Amplitude modulation of an surface plasmon polariton (SPP) wave packet.

(a) Scanning electron micrograph of a multiperiodic array composed of adjacent 2D photonic Bragg gratings (2PG) of different pitches. b) Two-photon photoemission (2PPE) snapshot of reference SPP after 70 µm of propagation. The orientation of the multiperiodic array (MPA) (dashed box) is as pictured in a. (c) Interferometric autocorrelation traces for signal originating at the array and signal derived from SPP overlap 70 microns from the array.

Figure 4:

Time and frequency analysis of the multiperiodic array (MPA)-derived wave packet.

(a) Autocorrelation trace presented in Figure 3c fitted to an analytical model of the total fields. (b) Frequency domain representation of the time profile.

The information encoded in the MPA-derived wave packet now consists of the original SPP frequencies, their amplitudes, and a slowly varying modulation that arises at the beat frequency between the waves. The result is a Fourier pair that can be tailored by utilizing 2PGs with different pitches. Multiple MPAs can therefore provide a convenient way to transmit modulated signals or may be used as elements for pulse shaping.

2 Conclusions

We have demonstrated that control over the SPP spatial and temporal (spectral) properties can be achieved via interference between carefully chosen counter-propagating SPPs. Two such SPPs interacting at an angle produce a spatial interference pattern (grating) that changes in space as the two SPPs evolve. The position and fringe spacing can be controlled through array parameters such as angle, separation, and width, reminiscent of apertured field interference. A simple extension to the spatial grating technique involves placing two arrays with different pitches next to one another. Such an MPA system produces SPPs with temporal modulation determined by the interference of the coupled SPPs. This allows for simple pulse shaping as well as amplitude modulation of the SPP signals that can be controlled by array properties.

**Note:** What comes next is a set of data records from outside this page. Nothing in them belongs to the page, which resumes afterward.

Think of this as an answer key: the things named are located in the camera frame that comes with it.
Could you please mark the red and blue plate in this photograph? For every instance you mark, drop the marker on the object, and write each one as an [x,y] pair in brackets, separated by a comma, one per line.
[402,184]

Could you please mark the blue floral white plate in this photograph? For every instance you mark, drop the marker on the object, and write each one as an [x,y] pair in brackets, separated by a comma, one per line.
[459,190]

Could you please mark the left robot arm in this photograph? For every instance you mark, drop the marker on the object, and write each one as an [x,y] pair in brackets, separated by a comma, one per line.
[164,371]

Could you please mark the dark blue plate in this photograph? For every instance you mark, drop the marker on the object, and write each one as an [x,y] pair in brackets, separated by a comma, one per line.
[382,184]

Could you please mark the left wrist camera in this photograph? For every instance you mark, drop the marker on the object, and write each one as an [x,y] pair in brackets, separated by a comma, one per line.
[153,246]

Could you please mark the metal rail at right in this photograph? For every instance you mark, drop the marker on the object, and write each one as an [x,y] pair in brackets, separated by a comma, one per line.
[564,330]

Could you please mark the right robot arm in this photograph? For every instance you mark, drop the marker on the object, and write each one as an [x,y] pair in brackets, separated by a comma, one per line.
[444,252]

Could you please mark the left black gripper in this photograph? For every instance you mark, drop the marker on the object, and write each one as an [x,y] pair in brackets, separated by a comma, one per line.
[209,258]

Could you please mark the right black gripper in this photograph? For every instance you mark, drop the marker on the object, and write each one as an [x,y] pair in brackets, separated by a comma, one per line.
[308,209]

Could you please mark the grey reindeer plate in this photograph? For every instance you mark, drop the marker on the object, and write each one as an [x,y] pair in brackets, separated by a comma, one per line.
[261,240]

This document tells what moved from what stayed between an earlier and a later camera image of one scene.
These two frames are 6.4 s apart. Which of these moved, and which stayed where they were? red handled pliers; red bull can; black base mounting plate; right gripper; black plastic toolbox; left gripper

Although carried out in thin silver using prototypical nanohole arrays, it is important to emphasize that our pulse shaping modalities are generally applicable. Utilizing high-index dielectric or semiconductor-based media in combination with pure metals would allow the SPP dispersion to be tuned, in effect, adding another level of control over the spatial and temporal properties of the surface fields(s) [38], [39], [40]. Varying the substrate composition also has the advantage of extending the spectral range over which SPPs and analogous matter waves may be sustained. Such an integrated photonic device was explored recently using atomically thin Van der Waals crystals [38]. Another interesting avenue that recognizes the demand for actively controlled polaritonic devices would be to integrate gate-tunable materials, such as graphene, with the electromagnetic field modulation we achieved through SPP spatial interference. As shown recently using hybrid phonon-polariton modes [41], this would allow active control over the SPP spatial interference, similar to what has already been achieved using graphene plasmons [42], [43], [44].